Hello to all!
I've just added my intro to the end of the newbies list at the top of the page and have since realised that I could have started a whole new tread by putting it here instead. Hindsight eh? What a wonderful tool it will be when we can
all practice it as
futuresight.
I'm an Aussie and naturally proud of it (couldn't call myself Aussie otherwise). From what I've read so far, not many of us on this site. Hope sincerely that I'm wrong because I know there's a lot of good mystical Aussies out there. Regardless, this is rambling and not the topic.
I have for many years had a very strong belief (inner knowledge) in reincarnation. I was fortunate enough in my childhood to have grown up suffering the loss of a well loved dog and a couple of family cats, but not a close or much loved relative.
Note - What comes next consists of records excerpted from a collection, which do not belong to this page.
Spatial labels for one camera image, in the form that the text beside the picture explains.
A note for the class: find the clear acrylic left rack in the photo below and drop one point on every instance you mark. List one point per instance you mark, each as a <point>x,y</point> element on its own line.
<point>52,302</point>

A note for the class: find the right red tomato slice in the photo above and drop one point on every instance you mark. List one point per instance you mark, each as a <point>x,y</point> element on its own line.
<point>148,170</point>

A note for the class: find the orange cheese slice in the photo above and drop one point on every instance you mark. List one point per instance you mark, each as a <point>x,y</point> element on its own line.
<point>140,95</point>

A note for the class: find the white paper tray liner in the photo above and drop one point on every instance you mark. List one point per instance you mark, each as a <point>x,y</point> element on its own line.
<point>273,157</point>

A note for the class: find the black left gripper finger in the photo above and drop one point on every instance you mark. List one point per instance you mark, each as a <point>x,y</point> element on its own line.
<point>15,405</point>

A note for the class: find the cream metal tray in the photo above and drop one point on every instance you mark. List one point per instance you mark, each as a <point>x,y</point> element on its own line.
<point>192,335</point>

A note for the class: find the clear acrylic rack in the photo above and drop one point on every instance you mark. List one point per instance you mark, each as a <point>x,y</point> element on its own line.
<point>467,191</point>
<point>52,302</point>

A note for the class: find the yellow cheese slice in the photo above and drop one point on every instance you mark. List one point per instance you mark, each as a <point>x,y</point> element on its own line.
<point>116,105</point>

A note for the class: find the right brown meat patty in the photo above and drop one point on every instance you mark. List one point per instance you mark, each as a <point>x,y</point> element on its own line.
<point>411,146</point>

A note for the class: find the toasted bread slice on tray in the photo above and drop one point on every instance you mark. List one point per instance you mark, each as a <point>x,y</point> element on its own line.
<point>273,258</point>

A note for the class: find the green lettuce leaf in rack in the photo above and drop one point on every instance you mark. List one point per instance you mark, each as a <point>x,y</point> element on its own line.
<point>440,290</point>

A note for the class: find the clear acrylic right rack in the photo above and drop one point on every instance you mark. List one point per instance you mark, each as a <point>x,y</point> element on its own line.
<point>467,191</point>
Things changed when at the age of 25, (only 12 months after the close deaths of my favourite grandparents) I was widowed. A D.U.I. incident claimed the life of my husband and left me with three children under six to raise alone. Five years later one of my sisters lost a 12 month battle with breast cancer. Another five years on, after a second marraige had ended in a divorce, I lost my yougest child (from the 2nd marraige). When public playground equipment he was playing on collapsed, he was thrown and landed on a log and crushed his skull. He was not quite seven years, relevant in itself but a different topic.
Prior to his loss I had been studying Tarot and doing readings for friends as a practice method. Two nights before my sons' death a reading for a teenage friend of my children made indications of my sons death. This young man was in no way responsible for, but was involved in, the incident that took my sons' life. After his death I threw away my Tarot cards and believed them to be
the tool of the Devil.
Many years have passed, much healing has been done, and much has been studied and learnt. The examination of two Natal Charts some time after the birth of my grandson, (my deceaced sons' and my grandsons' charts), and the examination of my deceased sons' death chart, absolutely confirmed my belief in and practice of astrology and reincarnation. My son was a great gift to me, and the gift he gave to me was even greater.
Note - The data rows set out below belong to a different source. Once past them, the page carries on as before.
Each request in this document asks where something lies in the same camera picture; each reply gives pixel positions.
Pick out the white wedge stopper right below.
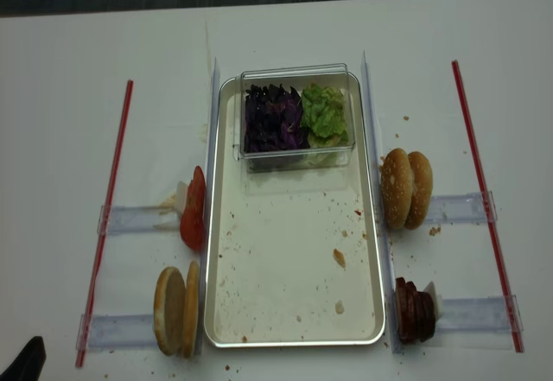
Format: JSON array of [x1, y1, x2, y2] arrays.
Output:
[[423, 281, 443, 321]]

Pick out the clear rail lower left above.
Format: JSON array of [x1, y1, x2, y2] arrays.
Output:
[[76, 314, 157, 352]]

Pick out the sliced dark meat patties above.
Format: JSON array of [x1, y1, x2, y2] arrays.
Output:
[[394, 277, 436, 345]]

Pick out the bread crumb piece on tray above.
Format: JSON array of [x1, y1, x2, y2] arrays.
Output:
[[333, 249, 346, 269]]

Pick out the clear vertical rail left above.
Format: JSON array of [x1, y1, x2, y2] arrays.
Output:
[[194, 59, 220, 357]]

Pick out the white wedge stopper left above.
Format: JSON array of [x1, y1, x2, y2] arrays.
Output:
[[174, 181, 188, 216]]

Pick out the sesame bun top left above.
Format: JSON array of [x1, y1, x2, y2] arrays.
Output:
[[381, 148, 414, 229]]

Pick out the sesame bun top right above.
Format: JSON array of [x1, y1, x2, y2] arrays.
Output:
[[404, 151, 433, 230]]

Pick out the red strip right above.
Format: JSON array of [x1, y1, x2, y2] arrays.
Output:
[[451, 60, 524, 353]]

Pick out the clear rail lower right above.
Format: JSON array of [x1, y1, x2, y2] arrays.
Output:
[[435, 295, 524, 333]]

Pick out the clear plastic container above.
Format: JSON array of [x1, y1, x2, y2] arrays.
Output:
[[233, 63, 356, 172]]

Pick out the white crumb piece on tray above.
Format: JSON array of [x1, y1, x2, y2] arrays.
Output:
[[335, 300, 345, 314]]

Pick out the white wedge stopper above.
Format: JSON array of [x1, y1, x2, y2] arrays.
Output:
[[423, 281, 443, 321], [174, 181, 188, 216]]

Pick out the tomato slices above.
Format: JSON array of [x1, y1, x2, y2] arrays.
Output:
[[180, 166, 206, 251]]

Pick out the clear rail upper left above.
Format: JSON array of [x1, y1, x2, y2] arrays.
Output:
[[97, 206, 181, 236]]

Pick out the purple cabbage leaves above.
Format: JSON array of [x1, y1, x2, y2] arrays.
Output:
[[244, 84, 309, 153]]

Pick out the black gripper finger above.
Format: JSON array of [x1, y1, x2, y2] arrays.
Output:
[[1, 336, 46, 381]]

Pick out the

I was led to this site when I downloaded the program to learn Tarot. I felt it was time to learn the deck well, instead of reading a miriad of books every time I did a reading. (Yes, I'd bought another deck, or three; can't stay angry forever). I had, I believe, avoided it for long enough. My earnest belief is that being led to this site, was/is yet another signpost on my journey.
I would like to take this further, but believe that is up to you, those reading, to indicate or give direction to it's path.
I'm hoping for insight/innersight, received and given.